Moderator: Carlo D'Eramo

Abstract:

Chat is not available.

Wed 8 May 1:00 - 1:15 PDT

Improving Convergence and Generalization Using Parameter Symmetries

Bo Zhao · Robert M. Gower · Robin Walters · Rose Yu

In many neural networks, different values of the parameters may result in the same loss value. Parameter space symmetries are loss-invariant transformations that change the model parameters. Teleportation applies such transformations to accelerate optimization. However, the exact mechanism behind this algorithm's success is not well understood. In this paper, we show that teleportation not only speeds up optimization in the short-term, but gives overall faster time to convergence. Additionally, teleporting to minima with different curvatures improves generalization, which suggests a connection between the curvature of the minimum and generalization ability. Finally, we show that integrating teleportation into a wide range of optimization algorithms and optimization-based meta-learning improves convergence.
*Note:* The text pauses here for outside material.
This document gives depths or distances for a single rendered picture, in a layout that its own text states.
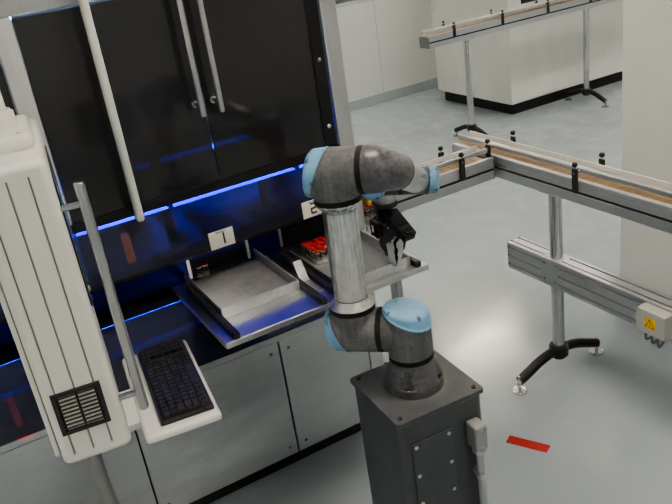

Our results showcase the versatility of teleportation and demonstrate the potential of incorporating symmetry in optimization.

Wed 8 May 1:15 - 1:30 PDT

Honorable Mention

Meta Continual Learning Revisited: Implicitly Enhancing Online Hessian Approximation via Variance Reduction

Yichen Wu · Long-Kai Huang · Renzhen Wang · Deyu Meng · Ying Wei

Regularization-based methods have so far been among the de facto choices for continual learning. Recent theoretical studies have revealed that these methods all boil down to relying on the Hessian matrix approximation of model weights. However, these methods suffer from suboptimal trade-offs between knowledge transfer and forgetting due to fixed and unchanging Hessian estimations during training.Another seemingly parallel strand of Meta-Continual Learning (Meta-CL) algorithms enforces alignment between gradients of previous tasks and that of the current task. In this work we revisit Meta-CL and for the first time bridge it with regularization-based methods. Concretely, Meta-CL implicitly approximates Hessian in an online manner, which enjoys the benefits of timely adaptation but meantime suffers from high variance induced by random memory buffer sampling. We are thus highly motivated to combine the best of both worlds, through the proposal of Variance Reduced Meta-CL (VR-MCL) to achieve both timely and accurate Hessian approximation.Through comprehensive experiments across three datasets and various settings, we consistently observe that VR-MCL outperforms other SOTA methods, which further validates the effectiveness of VR-MCL.

Wed 8 May 1:30 - 1:45 PDT

Honorable Mention

Approximating Nash Equilibria in Normal-Form Games via Stochastic Optimization

Ian Gemp · Luke Marris · Georgios Piliouras

We propose the first loss function for approximate Nash equilibria of normal-form games that is amenable to unbiased Monte Carlo estimation. This construction allows us to deploy standard non-convex stochastic optimization techniques for approximating Nash equilibria, resulting in novel algorithms with provable guarantees. We complement our theoretical analysis with experiments demonstrating that stochastic gradient descent can outperform previous state-of-the-art approaches.